__WHAT IS EXPECTED__. The lines below that include "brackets" are to be found and copied.

Start of DATASET EXCERPT

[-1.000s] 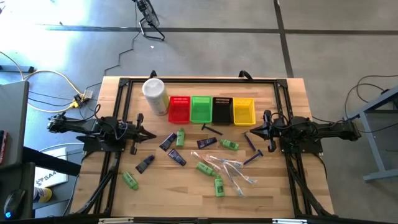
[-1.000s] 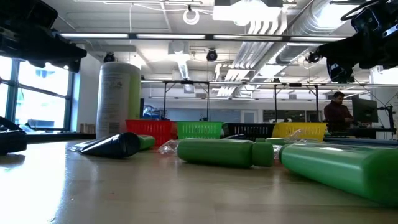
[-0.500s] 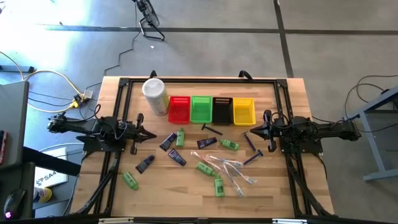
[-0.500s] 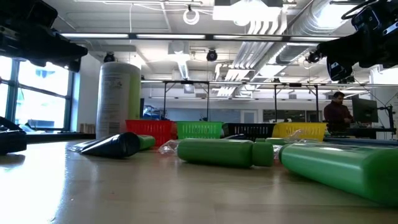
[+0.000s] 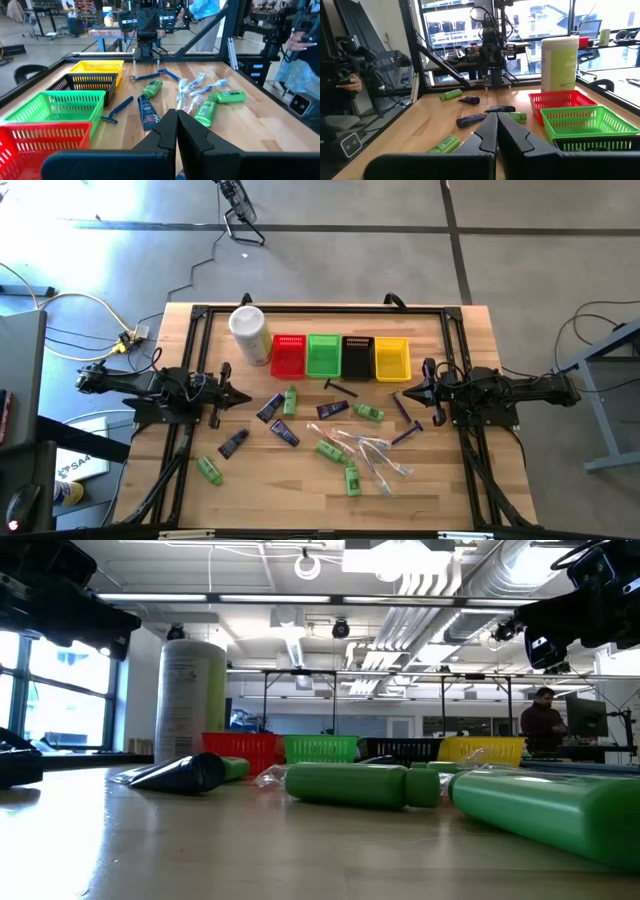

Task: Pick & Place Travel size toiletries
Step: Put the blue razor into the black bin

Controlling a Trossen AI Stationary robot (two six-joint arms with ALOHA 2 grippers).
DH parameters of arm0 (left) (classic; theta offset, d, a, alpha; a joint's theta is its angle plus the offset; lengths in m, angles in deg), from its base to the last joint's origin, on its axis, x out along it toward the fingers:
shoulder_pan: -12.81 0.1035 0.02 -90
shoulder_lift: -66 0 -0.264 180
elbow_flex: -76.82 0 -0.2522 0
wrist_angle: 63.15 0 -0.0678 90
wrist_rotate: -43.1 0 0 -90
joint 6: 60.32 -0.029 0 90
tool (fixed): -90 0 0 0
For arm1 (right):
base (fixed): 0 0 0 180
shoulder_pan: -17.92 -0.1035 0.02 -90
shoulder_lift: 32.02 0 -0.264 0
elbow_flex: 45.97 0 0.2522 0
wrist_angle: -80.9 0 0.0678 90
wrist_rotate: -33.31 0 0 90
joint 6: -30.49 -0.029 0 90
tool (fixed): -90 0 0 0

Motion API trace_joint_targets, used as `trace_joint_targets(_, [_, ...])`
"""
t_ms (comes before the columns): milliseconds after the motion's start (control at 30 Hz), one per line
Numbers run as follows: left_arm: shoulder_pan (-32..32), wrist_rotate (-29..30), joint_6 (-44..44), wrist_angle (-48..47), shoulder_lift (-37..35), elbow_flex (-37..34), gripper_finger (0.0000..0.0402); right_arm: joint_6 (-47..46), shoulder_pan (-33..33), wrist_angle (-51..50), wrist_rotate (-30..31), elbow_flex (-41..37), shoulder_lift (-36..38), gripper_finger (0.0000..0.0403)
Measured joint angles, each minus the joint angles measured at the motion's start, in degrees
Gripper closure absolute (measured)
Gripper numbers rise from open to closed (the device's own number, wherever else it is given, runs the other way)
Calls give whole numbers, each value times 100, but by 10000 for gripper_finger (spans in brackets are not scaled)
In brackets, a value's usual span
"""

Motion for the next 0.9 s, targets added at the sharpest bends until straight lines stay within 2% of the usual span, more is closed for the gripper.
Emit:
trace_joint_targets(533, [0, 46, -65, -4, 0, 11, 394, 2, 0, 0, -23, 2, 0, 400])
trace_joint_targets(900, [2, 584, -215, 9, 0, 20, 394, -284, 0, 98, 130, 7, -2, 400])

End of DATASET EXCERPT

__EXERCISE RESULT__.
Calls give whole numbers, each value times 100, but by 10000 for gripper_finger (spans in brackets are not scaled)
In brackets, a value's usual span

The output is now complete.